ASSIGNMENT:
Go to the line holding "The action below" in the data below and repeat it exactly, then each line after it up to and including the one holding "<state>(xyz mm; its". Omit pictures.

RECORD EXCERPTS:
----------

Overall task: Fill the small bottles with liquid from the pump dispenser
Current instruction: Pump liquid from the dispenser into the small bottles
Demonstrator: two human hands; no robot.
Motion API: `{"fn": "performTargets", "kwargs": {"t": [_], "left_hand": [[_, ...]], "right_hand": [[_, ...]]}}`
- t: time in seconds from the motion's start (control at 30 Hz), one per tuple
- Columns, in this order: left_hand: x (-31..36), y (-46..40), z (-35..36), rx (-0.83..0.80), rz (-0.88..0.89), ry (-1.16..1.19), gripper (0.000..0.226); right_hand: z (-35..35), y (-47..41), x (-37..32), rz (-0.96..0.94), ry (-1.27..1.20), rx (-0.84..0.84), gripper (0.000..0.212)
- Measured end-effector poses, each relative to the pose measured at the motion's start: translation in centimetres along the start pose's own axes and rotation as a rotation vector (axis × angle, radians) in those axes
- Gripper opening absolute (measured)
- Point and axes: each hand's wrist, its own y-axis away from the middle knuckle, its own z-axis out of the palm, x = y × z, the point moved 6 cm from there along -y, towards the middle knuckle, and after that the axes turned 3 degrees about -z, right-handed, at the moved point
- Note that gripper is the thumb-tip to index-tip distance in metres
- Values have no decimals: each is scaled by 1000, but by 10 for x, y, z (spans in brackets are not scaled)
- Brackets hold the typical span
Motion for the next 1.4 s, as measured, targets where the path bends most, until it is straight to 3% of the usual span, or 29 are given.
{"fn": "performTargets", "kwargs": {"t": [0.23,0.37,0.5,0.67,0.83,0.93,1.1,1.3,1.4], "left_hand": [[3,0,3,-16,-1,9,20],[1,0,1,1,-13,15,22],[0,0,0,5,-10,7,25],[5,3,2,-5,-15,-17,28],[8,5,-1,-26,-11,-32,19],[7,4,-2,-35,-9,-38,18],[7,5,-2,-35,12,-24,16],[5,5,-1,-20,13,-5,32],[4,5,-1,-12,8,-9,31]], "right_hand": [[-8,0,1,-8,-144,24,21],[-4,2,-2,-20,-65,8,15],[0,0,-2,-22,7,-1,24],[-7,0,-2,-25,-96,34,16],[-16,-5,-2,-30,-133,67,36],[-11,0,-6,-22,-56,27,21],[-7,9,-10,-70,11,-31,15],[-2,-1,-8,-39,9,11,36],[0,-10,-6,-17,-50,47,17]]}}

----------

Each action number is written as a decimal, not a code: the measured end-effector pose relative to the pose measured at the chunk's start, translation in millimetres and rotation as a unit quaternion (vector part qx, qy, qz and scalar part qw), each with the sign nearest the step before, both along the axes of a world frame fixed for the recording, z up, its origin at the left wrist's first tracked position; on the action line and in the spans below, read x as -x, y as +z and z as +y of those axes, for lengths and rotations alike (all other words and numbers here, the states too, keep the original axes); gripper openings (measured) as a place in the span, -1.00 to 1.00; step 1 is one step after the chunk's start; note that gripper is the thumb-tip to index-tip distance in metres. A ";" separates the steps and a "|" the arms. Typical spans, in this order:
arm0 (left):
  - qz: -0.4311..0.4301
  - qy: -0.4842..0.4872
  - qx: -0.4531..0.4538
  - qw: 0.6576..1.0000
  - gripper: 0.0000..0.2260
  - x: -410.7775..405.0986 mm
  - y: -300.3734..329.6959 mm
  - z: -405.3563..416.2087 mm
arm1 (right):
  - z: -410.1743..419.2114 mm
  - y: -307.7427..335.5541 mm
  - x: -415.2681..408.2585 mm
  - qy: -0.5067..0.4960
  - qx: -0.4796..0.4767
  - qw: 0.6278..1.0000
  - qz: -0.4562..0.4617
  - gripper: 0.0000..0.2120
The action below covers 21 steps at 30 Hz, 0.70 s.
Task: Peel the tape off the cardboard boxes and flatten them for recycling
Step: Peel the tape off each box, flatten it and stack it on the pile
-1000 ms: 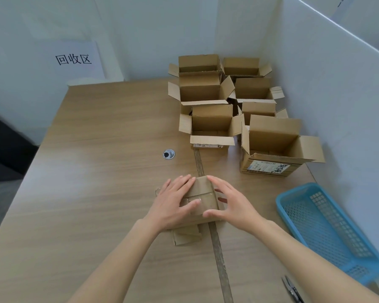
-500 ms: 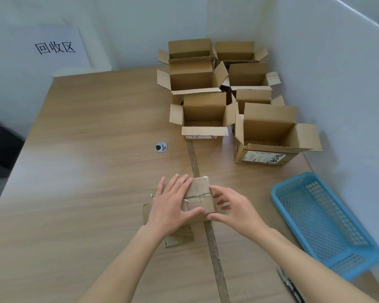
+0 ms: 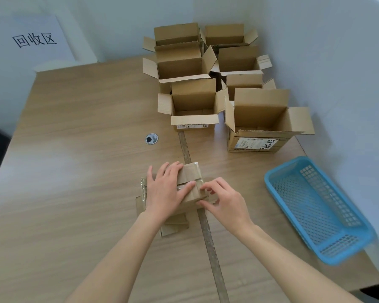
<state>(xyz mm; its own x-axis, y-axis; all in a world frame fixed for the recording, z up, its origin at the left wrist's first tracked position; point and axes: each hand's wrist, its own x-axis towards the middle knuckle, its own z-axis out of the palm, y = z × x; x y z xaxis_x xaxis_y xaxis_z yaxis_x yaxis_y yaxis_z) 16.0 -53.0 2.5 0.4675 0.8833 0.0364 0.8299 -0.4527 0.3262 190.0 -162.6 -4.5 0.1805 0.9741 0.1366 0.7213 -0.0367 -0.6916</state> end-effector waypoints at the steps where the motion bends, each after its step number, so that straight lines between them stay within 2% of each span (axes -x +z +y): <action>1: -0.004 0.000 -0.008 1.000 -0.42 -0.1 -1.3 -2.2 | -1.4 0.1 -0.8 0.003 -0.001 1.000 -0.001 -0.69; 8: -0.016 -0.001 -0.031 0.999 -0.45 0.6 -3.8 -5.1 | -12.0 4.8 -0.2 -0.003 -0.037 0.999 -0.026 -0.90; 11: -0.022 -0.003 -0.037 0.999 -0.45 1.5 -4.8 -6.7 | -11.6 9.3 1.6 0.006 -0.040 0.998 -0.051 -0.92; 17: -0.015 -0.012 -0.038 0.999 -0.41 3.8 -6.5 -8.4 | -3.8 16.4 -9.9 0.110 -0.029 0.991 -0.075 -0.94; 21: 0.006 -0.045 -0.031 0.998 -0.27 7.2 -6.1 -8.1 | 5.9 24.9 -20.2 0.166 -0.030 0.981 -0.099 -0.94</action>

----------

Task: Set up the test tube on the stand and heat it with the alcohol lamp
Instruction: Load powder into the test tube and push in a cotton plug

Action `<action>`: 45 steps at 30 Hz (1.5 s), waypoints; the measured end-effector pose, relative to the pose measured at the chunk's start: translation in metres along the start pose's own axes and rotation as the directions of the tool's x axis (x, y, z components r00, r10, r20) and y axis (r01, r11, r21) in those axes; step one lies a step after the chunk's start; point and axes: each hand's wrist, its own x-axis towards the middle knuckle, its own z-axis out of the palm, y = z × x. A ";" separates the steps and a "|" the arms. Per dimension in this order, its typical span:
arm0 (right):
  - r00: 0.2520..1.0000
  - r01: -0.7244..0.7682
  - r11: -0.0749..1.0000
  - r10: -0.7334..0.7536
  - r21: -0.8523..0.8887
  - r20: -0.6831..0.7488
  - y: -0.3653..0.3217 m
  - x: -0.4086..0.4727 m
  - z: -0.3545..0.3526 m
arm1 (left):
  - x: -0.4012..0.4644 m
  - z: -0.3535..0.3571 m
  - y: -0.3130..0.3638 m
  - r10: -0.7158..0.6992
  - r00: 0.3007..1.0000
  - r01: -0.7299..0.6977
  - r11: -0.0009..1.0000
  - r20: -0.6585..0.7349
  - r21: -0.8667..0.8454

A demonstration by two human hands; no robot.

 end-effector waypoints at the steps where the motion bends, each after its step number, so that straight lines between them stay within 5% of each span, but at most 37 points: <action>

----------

SOLUTION:
The action below covers 21 steps at 30 Hz, 0.70 s.
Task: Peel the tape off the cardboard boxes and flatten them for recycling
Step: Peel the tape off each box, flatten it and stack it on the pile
-1000 ms: 
-500 ms: 
+0 ms: 
<state>(xyz mm; its own x-axis, y-axis; all in a world frame fixed for the recording, z up, its origin at the left wrist's first tracked position; point and axes: each hand's wrist, its own x-axis towards the middle knuckle, its own z-axis out of the palm, y = z × x; x y z xaxis_x xaxis_y xaxis_z yaxis_x yaxis_y yaxis_z) 16.0 -53.0 2.5 0.4675 0.8833 0.0364 0.8299 -0.4527 0.3262 190.0 -162.6 -4.5 0.1805 0.9741 0.1366 0.7213 -0.0367 -0.6916</state> end-effector waypoints at the steps where the motion bends, each after its step number, so that straight lines between them stay within 2% of each span (axes -x +z +y): <action>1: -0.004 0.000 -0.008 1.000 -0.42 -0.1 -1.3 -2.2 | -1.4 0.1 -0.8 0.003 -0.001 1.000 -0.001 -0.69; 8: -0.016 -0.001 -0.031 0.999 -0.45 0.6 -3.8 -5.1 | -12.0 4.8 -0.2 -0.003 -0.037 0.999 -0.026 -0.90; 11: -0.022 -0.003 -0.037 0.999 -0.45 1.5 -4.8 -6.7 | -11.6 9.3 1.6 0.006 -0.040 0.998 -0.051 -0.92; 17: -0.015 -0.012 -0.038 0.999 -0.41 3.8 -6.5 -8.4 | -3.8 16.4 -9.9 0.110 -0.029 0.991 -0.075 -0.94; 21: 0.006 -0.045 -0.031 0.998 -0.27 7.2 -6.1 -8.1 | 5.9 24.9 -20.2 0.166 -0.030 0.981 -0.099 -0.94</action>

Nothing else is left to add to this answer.